The mistake (if I may be so bold) that you've made is to approach this so that it looks neat (and you've even made it pretty) at the raw data level (at the Input end of things).  But what you could have done is make it be comprehensive at the raw data level, to make sure you are capturing all relevant data on each status update for each project etc, and then use Excel's fantastic functions (e.g., FILTER, XLOOKUP, Pivot Tables, etc) to extract data for Output purposes, creating those nice looking status reports at the end of the line. Excel is truly remarkable in what it can do when it comes to data manipulation; I would go so far as to say only rarely is VBA needed.

 

I don't know if this would help, but certainly there have been books written on using Excel in connection with project management. Here's one example--I have no direct experience with it, just showing it as an example. There are probably templates as well. Perhaps others can make suggestions along those lines. My goal here was simply to try to point you in one direction that you might want to consider,  hopefully a direction that could end up being more highly automated, not less, taking more full advantage of Excel.

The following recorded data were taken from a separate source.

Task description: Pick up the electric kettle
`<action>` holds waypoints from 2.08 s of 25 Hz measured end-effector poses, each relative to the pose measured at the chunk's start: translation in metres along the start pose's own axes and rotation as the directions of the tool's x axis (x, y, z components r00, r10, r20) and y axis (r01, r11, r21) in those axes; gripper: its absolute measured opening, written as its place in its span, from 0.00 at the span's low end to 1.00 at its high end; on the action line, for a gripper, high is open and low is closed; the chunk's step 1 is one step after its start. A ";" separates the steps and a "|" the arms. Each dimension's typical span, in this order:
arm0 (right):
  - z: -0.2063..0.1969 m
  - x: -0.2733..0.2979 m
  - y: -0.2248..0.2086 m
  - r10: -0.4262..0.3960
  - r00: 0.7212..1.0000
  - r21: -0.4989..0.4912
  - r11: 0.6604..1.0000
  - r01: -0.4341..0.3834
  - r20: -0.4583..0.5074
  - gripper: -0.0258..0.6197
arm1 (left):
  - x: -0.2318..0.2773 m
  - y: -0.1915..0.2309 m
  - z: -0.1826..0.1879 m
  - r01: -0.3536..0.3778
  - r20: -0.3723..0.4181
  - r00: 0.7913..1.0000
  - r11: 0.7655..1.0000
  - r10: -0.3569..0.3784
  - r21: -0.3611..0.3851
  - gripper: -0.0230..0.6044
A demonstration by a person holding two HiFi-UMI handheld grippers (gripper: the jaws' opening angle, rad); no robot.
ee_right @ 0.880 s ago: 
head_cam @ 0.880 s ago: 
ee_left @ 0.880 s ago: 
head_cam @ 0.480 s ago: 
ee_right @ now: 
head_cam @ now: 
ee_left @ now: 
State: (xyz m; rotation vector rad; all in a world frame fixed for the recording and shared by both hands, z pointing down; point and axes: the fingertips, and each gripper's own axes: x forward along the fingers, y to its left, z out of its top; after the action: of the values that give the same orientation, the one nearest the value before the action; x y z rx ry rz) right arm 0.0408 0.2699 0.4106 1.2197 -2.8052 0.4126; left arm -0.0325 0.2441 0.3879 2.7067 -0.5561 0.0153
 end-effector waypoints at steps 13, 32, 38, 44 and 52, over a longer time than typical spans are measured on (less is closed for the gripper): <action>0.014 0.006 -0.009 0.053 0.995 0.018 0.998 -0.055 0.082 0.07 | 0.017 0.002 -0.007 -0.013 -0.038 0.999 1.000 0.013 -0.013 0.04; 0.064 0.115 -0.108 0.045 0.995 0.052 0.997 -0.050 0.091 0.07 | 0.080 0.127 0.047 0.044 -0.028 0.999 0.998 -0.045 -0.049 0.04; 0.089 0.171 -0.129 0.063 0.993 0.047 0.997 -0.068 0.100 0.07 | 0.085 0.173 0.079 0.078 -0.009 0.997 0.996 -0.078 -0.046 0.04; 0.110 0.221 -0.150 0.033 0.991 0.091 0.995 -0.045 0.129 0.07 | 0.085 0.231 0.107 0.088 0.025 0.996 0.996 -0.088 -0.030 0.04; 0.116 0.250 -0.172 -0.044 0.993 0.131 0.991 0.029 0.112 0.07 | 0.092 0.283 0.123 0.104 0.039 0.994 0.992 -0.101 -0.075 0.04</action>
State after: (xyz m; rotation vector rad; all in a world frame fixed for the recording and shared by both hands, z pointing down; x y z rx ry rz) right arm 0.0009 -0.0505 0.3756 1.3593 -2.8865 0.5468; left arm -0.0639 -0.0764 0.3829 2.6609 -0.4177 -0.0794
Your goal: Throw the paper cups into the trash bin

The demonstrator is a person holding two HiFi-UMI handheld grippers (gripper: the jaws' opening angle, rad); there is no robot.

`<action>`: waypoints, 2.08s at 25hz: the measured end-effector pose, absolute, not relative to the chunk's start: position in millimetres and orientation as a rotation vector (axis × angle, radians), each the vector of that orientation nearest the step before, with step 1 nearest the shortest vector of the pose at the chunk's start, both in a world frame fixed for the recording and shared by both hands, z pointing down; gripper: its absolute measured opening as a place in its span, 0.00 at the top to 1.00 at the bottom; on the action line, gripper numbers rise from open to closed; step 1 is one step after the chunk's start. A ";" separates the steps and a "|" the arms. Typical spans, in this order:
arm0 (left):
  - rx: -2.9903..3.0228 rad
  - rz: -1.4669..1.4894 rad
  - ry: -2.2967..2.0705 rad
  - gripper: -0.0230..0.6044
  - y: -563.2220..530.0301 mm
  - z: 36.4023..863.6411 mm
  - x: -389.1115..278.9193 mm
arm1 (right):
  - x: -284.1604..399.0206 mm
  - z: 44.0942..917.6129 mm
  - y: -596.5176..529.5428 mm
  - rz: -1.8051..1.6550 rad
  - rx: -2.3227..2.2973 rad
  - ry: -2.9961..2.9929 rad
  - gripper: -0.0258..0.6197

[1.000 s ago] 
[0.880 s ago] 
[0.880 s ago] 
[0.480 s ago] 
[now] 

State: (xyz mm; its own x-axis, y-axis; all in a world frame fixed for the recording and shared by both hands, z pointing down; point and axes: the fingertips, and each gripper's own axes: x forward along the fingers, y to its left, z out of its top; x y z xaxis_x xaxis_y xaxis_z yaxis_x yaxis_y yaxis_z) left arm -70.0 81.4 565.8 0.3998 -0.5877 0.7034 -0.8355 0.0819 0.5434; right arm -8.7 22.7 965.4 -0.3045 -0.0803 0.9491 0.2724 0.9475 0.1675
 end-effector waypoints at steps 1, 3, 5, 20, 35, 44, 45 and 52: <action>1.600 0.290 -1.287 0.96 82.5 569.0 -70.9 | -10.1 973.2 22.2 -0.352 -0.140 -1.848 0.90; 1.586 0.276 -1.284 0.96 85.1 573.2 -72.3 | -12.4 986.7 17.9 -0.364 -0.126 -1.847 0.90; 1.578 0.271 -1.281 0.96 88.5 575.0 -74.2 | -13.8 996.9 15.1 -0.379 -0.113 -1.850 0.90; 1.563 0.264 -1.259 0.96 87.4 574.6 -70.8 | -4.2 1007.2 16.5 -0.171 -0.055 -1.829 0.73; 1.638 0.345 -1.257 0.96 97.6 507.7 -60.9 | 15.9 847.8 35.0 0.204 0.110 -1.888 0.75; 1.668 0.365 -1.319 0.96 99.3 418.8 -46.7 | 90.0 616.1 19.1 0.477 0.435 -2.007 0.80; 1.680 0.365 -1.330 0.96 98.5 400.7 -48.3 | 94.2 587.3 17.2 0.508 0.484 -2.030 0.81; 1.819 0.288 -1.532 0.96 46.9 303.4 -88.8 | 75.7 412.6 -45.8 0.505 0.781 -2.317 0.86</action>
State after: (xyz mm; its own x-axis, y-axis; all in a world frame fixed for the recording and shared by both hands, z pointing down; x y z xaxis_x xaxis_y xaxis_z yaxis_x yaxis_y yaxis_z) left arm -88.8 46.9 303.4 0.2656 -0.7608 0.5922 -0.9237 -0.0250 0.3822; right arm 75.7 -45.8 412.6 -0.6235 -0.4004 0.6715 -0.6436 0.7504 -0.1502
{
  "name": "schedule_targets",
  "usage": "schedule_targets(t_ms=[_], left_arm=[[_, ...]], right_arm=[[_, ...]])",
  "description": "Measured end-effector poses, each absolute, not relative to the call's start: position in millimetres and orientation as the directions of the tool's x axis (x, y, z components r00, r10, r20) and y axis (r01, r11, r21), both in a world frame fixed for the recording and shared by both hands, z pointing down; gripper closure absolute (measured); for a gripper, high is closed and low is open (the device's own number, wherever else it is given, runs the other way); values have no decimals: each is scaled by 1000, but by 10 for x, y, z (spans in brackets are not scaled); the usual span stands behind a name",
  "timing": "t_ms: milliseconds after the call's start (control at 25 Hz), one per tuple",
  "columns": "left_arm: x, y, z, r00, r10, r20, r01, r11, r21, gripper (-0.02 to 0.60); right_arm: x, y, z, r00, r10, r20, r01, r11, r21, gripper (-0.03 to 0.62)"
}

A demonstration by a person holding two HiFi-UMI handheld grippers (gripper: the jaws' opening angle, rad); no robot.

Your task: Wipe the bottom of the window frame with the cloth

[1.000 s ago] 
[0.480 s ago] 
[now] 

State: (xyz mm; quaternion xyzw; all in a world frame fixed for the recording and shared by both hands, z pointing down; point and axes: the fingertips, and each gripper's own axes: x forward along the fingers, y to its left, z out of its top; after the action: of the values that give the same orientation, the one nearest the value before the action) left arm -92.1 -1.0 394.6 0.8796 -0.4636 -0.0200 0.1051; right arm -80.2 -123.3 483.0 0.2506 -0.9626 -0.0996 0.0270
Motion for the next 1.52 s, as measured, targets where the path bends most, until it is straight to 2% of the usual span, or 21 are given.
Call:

@JPL_76  I have looked at your sheet and not sure I understand it and what you need but I think I do.  Here is my thought:   In the lower sections you have various breakdowns including a section called "Updates".  Why not just have a 'log' in that updates section or add another similar section where each week you log the status.  The existing "Status" field would then be a lookup of the most recent updated in that logged section.